New York State Passes Significant Sexual Harassment Legislation: New Legal Requirements Include Prohibiting Non-Disclosure Clauses Unless It Is the “Complainant’s Preference,” and Barring Pre-Dispute Arbitration Clauses for Sexual Harassment Claims

Sullivan & Cromwell LLP - April 23, 2018

The 2018-2019 State Budget that was recently signed into law by New York Governor Andrew Cuomo contains several significant provisions addressing workplace sexual harassment.
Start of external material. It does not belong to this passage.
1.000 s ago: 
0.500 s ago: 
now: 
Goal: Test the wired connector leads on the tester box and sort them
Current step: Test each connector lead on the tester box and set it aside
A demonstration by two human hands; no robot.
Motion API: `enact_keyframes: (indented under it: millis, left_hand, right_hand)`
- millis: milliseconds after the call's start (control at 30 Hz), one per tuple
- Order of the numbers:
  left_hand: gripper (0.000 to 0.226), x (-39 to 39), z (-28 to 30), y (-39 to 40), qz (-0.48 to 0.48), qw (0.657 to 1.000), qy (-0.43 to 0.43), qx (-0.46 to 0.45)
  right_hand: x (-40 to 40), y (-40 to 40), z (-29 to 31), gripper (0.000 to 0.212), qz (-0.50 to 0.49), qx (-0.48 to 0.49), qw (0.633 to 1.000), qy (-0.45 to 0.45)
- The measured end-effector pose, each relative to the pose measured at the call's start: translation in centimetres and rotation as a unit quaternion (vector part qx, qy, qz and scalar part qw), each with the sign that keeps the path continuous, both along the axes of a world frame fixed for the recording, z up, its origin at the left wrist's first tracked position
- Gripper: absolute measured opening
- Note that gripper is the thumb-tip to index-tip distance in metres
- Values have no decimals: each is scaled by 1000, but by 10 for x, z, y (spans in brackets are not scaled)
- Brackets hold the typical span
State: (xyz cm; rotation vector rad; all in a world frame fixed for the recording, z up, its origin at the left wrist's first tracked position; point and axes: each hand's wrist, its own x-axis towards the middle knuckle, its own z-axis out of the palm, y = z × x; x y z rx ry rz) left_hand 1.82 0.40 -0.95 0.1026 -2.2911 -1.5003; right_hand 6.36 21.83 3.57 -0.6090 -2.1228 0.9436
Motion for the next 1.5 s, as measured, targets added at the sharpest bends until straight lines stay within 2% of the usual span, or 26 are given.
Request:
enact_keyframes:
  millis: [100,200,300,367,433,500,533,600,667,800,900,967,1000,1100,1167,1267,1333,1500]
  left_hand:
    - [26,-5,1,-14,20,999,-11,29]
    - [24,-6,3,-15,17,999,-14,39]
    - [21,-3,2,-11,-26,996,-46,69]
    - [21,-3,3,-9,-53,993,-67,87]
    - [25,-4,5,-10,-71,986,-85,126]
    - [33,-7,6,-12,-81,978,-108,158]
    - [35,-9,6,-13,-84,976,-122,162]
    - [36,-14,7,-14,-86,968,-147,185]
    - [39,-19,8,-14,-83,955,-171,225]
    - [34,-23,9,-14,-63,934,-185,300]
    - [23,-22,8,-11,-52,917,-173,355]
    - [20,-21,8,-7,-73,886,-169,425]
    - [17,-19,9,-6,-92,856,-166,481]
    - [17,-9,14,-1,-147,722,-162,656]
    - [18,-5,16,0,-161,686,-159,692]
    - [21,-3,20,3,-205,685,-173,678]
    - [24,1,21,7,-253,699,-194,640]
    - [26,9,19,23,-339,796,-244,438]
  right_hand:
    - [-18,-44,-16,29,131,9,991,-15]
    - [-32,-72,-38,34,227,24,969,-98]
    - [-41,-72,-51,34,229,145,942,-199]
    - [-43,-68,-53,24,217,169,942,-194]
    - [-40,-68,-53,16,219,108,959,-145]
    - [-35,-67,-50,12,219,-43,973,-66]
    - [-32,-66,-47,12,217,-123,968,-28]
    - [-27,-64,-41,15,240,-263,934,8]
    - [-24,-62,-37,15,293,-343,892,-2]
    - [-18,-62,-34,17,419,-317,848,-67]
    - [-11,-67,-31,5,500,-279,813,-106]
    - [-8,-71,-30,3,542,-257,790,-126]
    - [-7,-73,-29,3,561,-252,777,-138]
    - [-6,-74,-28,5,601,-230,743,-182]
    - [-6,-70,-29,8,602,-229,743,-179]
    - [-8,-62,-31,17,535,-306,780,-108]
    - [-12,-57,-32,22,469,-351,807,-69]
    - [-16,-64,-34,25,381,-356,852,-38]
Those changes include: 1) a ban on pre-dispute agreements requiring arbitration to resolve sexual harassment claims “except where inconsistent with federal law” (and as noted below, the Federal Arbitration Act may preempt this prohibition); 2) a requirement that any confidentiality provision in a sexual harassment settlement agreement be at the “complainant’s preference,” that such preference be memorialized in the settlement agreement, and that the complainant be afforded a 21-day consideration period and seven-day revocation period for any such agreement; 3) a provision extending employer liability for sexual harassment experienced by independent contractors and other non-employees in an employer’s workplace; 4) a requirement that all New York State employers (regardless of size) adopt anti-sexual harassment policies and training programs to be promulgated by the Department of Labor or that otherwise meet or exceed certain specified legislative requirements; and 5) a requirement that all State contractors certify when submitting a bid for a State contract that they have adopted anti-sexual harassment policies and training programs. The Bill also requires State officials to reimburse the State or any State agency for amounts paid to a plaintiff based on a finding of intentional wrongdoing in claims of sexual harassment.